I hope this is the correct forum - I’ve been trying to access the AAVE discord without success.
I am new with AAVE and stupidly sent WETH from Metamask to an ETH address associated with my Kraken account without first unwrapping it. I know this was dumb, I was too tired to realize I shouldn’t be doing money stuff while fatigued.
Kraken support does not reverse transactions made with wrong formats, so it’s currently the most expensive lesson I’ve ever had.
Thing is, I could really use the cash, so I’m grasping at straws while teaching myself a lot about smart contracts and transactions. Is there any hope at all of undoing my dumb mistake?
Here’s the details:
Any ideas/info, including pointers in the right direction if this isn’t the proper place to ask for help, hugely appreciated.
Ah, well that sucks. Kraken won’t do anything. Thanks for the reply though. At least I don’t seem to be the only person who’s ever made this mistake.
I have a few questions so I at least get something out of this, sorry if I’m horribly mangling this:
a) It’s my understanding that WETH is a sort of “wrapper” smart contract for ETH rather than a token in its own right. Is that correct?
b) could whoever holds the private key to the receiving wallet theoretically issue a smart contract to cancel the WETH wrapper for those 2.4ETH, or transfer it to another wallet?
c) is there a way for an ETH wallet that’s had WETH transferred to it (a colleague told me that the receiving wallet is some kind of proxy contract, which I still don’t entirely understand) to at some point support WETH as well? If that wrapper/contract were cancelled, what would happen to the ETH?
d) what actually “happens” to those tokens in the meantime? Are they just kind of stuck where they are until someone decides to do something about it, or is there any situation in which they just vanish?
Again sorry if these are really dumb, I’m still learning.
@jeffProgy Thank you - I’m trying to use the screwup as an opportunity to learn more about how smart contracts and WETH work. Can you point me in the direction of some key words to search for about what kind of “access” someone would need? It’s my wallet (at least I generated it via my kraken account and it’s linked to my account) but I don’t think they provide any possibility of unwrapping it. I realize this isn’t an AAVE problem per se, btw.
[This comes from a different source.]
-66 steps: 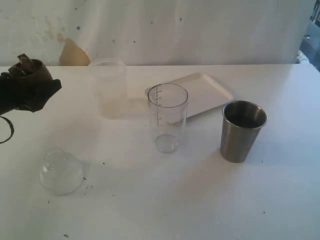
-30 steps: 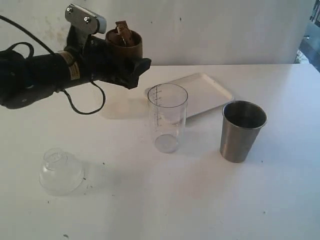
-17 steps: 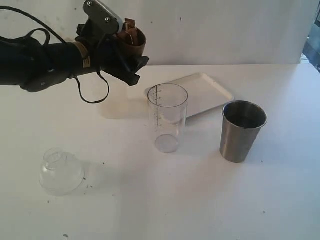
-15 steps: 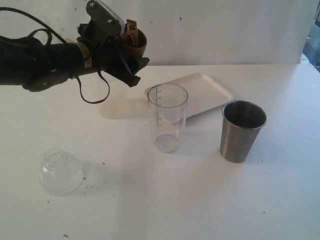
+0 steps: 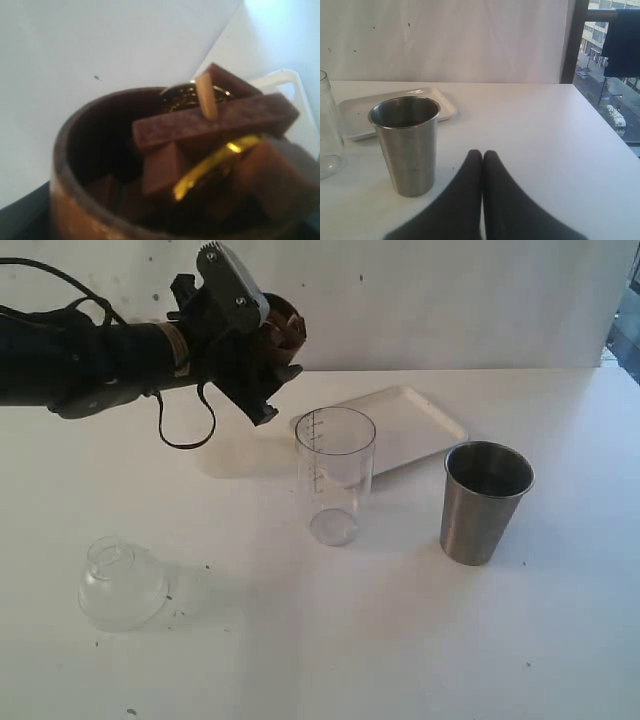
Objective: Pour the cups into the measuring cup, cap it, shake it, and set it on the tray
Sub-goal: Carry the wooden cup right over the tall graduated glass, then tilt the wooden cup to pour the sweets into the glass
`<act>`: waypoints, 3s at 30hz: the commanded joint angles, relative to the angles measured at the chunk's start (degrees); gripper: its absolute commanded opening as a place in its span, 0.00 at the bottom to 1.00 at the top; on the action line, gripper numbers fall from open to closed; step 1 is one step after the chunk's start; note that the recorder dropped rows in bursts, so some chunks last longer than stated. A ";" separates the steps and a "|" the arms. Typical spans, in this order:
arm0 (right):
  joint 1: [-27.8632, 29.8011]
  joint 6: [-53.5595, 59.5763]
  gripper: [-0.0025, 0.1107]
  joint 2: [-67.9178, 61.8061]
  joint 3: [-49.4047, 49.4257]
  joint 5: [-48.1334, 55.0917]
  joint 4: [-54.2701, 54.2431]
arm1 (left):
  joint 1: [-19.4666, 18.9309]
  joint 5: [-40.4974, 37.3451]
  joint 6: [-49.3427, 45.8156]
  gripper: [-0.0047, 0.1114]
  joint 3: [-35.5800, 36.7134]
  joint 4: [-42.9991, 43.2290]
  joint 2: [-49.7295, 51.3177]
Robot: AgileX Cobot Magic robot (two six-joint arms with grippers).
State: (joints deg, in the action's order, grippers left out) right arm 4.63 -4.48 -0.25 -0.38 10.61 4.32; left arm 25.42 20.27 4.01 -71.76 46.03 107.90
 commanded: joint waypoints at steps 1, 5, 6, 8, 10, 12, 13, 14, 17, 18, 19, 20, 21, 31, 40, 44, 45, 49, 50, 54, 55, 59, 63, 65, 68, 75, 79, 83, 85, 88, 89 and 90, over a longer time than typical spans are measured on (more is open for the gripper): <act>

Hey @fuzzybunny, sorry to hear about the mistake. You are certainly not the first and only one who’s made this mistake.
WETH is indeed a smart contract that wraps ETH. The wrapper is tokenizing ETH in the sense that it represents ETH, which is a native Ethereum token, according to a standard agreed upon by the community called ERC20.
WETH is a token of it’s own right. In fact it’s as much a token as most of the tokens you’re probably familiar with - USDC, UNI, AAVE, etc. are all ERC20, that is tokens that abide with a certain protocol standard.
WETH is a simple ERC20 that allows you deposit ETH, i.e. send ETH to the contract, and in return it mints wrapper tokens, WETH, in the same amount/value. If you ever want to withdraw ETH, you just call the function and the token burns the specified WETH and sends back ETH in return. This way the value of WETH is pegged with ETH. There’s always 1 ETH for every 1 WETH that’s being minted.
Whoever holds the keys to the wallet can simply do anything with the sent WETH - they can transfer it back to some other address, withdraw it so it will convert to ETH, and so on.
There’s no such thing as “supporting” a token. The way that WETH, and every other ERC20, is keeping track of all balances is by keeping a hash table that maps between 160 bit address ("wallet address) and their balance. This means that wallets do not hold the tokens anywhere, but rather the token(s) keeps track of balances of each address and allows certain actions only to the key holder of that address. I suggest that you read more about ERC20s and understand how they work. This is a great entry point to the world.
Like i explained in my previous answer, they will not vanish. The token has a record that says “address X has a balance of Y WETH”. The code allows whoever has access to the private key of address X to make actions like withdraw, transfer, etc.
thank you for your reply - this is super helpful and exactly the kind of info I was looking for and a great starting point!
One last question - when you write “call the function and burn the specified WETH” - this can only be done by the person who owns the keys to the wallet, right?
Thanks again, really appreciate the patience with a slow learner :) (well, 2.4ETH worth of slow learner…)
No, I’m still looking for someone nice enough at Kraken to take pity on me and help, or for EU customer protection regulation to catch up. I’ve given it up and am done with crypto for now, expensive lesson to learn.